On Oct 21, 2011, at 3:02 PM, Rich Shepard wrote:

On Fri, 21 Oct 2011, David Winsemius wrote:

First you need to clarify whether "TDS" is the name of a column or a
possible value in a column named "param". This whole painful
multi-question process would be greatly accelerated if you offered
str(chemdata).

 Yes, I did on a different thread, but not on this one.

str(chemdata)
'data.frame':   47244 obs. of  6 variables:
$ site : Factor w/ 143 levels "BC-0.5","BC-1",..: 134 134 134 127 127
$ sampdate: Date, format: "2006-12-06" "2006-12-06" ...
$ param : Factor w/ 66 levels "AGP","ANP","ANP/AGP",..: 58 66 12 24 59 66 $ quant : num 1.08e+04 7.95 1.80e-02 2.80e+02 1.90e+01 8.44 1.62e +03
$ stream  : Factor w/ 24 levels "B","C",..: 4 4 4 21 21 21 4
$ basin : Factor w/ 2 levels "Basin1","Basin2": 1 1 1 1 1 1 1 1 1 2 ...

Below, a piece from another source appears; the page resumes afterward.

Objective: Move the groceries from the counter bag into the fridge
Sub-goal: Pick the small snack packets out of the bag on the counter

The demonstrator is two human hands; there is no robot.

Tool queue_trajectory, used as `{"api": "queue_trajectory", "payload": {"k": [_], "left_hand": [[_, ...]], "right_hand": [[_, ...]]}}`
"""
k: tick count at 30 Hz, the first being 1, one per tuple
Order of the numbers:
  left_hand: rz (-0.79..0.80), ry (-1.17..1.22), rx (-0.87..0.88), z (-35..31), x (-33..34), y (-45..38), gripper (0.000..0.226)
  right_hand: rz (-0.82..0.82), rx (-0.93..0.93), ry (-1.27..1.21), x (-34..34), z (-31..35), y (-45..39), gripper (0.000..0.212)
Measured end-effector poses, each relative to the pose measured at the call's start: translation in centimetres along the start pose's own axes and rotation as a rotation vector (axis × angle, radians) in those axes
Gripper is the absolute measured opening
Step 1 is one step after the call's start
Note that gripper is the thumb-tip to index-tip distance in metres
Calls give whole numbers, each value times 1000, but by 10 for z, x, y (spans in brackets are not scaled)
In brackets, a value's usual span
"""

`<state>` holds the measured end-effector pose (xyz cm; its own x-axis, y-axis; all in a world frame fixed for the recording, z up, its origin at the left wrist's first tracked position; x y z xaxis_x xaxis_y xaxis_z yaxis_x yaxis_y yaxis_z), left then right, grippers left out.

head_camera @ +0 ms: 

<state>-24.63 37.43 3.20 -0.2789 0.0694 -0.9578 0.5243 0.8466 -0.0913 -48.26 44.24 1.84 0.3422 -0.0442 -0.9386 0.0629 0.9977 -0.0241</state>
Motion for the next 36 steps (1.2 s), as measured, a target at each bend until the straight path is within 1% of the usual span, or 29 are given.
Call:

What I need to do is examine the relationships between the parameter "TDS"
and other parameters associated with it; e.g., "Cond" and "SO4".

How are we to determine which lines contain information about the "relationships" of param=="TDS" with whatever cases or variable has values of "Cond" and "SO4"? Are you really trying to compare two disjoint groups on some statistic like the means and std-dev of "quant"? (This would be a job for `aggregate`.)

I started
by subsetting the main data frame (chemdata)

tds.basin <- subset(chemdata, param == "TDS", select = c(param, quant, \
basin), na.rm = TRUE, drop = TRUE)

cond.basin <- subset(chemdata, param == "Cond", select = c(param, quant, \
basin), na.rm = TRUE, drop = TRUE)

So now you have two disjoint subsets. Why should we think they can be analyzed with regression methods?


However, these left the NA rows in the new data frames.

Not for the "param" column I hope. And the na.rm= arguments should get ignored by subset.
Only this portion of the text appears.